Does anyone have instructions on how to disconnect the slide pulley system? I have two sheared bolts that hold the bracket to the wall and I need to disconnect it so I can replace the bolts.


----------



## Gaffer222 (Mar 23, 2014)

MiltonDan said:


> Does anyone have instructions on how to disconnect the slide pulley system? I have two sheared bolts that hold the bracket to the wall and I need to disconnect it so I can replace the bolts.
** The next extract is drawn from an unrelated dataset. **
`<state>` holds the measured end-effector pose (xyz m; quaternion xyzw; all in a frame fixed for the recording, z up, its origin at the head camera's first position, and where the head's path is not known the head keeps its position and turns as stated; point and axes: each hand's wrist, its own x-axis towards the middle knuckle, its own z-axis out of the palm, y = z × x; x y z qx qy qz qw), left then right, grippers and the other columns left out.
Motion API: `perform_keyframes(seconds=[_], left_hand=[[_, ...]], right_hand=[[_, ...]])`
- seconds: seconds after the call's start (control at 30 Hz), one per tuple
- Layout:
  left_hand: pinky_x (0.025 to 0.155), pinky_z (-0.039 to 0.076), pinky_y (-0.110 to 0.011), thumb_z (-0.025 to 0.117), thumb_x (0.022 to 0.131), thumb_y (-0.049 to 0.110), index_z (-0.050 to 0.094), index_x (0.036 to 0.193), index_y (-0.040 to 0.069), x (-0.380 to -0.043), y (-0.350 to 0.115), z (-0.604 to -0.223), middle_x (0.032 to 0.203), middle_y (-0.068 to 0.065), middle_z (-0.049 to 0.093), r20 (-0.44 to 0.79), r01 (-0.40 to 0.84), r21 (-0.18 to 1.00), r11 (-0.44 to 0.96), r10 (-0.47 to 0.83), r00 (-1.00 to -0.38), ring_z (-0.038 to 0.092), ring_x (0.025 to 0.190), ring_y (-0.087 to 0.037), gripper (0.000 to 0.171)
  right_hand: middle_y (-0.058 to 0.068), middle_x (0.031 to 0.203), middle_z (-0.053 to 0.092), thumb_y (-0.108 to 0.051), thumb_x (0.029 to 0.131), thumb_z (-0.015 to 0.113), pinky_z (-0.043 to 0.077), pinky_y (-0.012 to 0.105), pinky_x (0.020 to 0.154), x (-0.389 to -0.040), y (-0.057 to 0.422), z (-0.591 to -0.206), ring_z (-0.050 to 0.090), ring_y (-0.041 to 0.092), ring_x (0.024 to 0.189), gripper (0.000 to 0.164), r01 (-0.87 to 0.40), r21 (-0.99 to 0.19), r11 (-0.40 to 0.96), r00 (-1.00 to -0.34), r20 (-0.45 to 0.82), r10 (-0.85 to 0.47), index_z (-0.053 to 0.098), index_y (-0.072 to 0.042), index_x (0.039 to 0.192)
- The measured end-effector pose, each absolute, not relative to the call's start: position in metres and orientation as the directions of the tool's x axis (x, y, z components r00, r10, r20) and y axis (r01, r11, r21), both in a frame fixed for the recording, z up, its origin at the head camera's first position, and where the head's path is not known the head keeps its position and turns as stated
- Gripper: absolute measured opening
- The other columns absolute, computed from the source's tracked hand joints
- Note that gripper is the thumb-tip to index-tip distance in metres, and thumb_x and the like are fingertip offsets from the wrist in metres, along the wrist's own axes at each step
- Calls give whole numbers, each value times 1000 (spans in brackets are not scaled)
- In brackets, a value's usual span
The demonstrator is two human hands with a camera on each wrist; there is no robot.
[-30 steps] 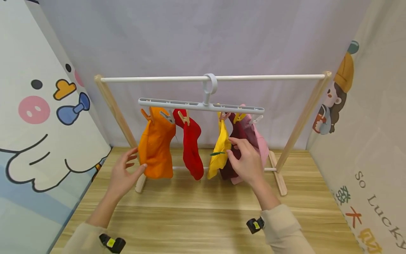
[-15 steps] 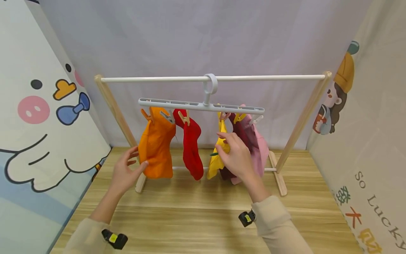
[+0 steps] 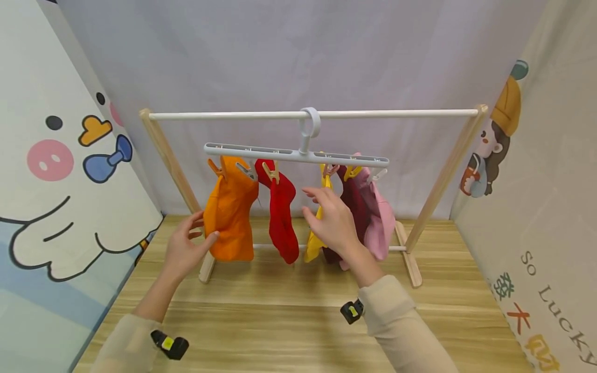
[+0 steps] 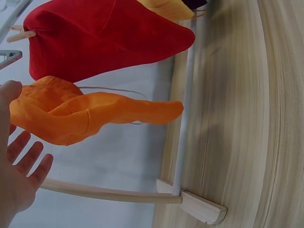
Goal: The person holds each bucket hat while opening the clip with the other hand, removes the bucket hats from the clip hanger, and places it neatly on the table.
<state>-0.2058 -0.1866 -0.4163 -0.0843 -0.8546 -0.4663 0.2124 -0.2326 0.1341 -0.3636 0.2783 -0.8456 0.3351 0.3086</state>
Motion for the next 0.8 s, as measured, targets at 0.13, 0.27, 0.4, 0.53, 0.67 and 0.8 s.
perform_keyframes(seconds=[0.13,0.27,0.4,0.53,0.67,0.8], left_hand=[[84,47,-45,72,77,17,52,125,6,-207,-186,-415,121,-12,54,439,340,770,540,-62,-896,54,105,-28,54],[85,47,-46,72,78,18,51,126,7,-208,-185,-412,122,-12,52,429,332,778,534,-64,-901,53,105,-28,54],[84,48,-44,72,78,17,51,126,6,-208,-184,-410,122,-12,53,431,334,772,541,-58,-901,55,104,-28,54],[83,49,-42,72,78,18,52,125,6,-209,-184,-410,121,-12,53,434,338,769,543,-56,-899,55,103,-27,53],[83,49,-42,72,78,19,51,126,5,-211,-184,-410,122,-12,53,439,342,764,547,-52,-897,54,103,-26,53],[82,49,-41,72,78,18,51,125,5,-212,-183,-410,120,-12,54,446,349,761,546,-50,-894,55,103,-26,53]], right_hand=[[7,103,63,-13,80,68,51,33,76,-234,127,-360,61,19,89,36,-692,-373,618,-638,715,-284,60,-7,115],[6,103,63,-14,81,68,50,30,75,-236,121,-356,61,18,89,37,-687,-371,624,-649,700,-298,60,-9,116],[5,104,63,-17,81,67,50,30,76,-237,115,-352,62,17,91,37,-686,-367,629,-655,688,-313,60,-10,117],[6,104,63,-18,82,67,50,31,76,-239,108,-349,61,17,91,36,-696,-356,623,-646,690,-327,60,-10,116],[7,104,62,-19,82,68,49,32,75,-241,102,-346,60,19,91,36,-717,-344,606,-627,699,-344,61,-9,116],[9,101,62,-19,82,67,49,32,76,-243,96,-345,57,20,91,35,-741,-330,585,-601,715,-357,61,-9,115]])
Accu Slide Service Manual link

Installation Manual link


----------



## MiltonDan (May 28, 2014)

Gaffer222 said:


> Does anyone have instructions on how to disconnect the slide pulley system? I have two sheared bolts that hold the bracket to the wall and I need to disconnect it so I can replace the bolts.


Accu Slide Service Manual link

Installation Manual link
[/quote]


----------



## MiltonDan (May 28, 2014)

Gaffer222 said:


> Does anyone have instructions on how to disconnect the slide pulley system? I have two sheared bolts that hold the bracket to the wall and I need to disconnect it so I can replace the bolts.


Accu Slide Service Manual link

Installation Manual link
[/quote]

Thanks, I tackled this job today. Followed instructions and disconnected all the slide cables, removed the bracket and cheap piece of wood it was mounted to. Removed the remainder of the screws that were sheared off. Made new mounting plate from better quality plywood and reinstalled the whole thing with new hardware. Took a few hours to complete but it's all back together and working now.
Thanks for the manuals.
Dan


----------



## Leedek (Nov 28, 2010)

Nothing is more satisfying than a job well done!







Congrats on your persistence.


----------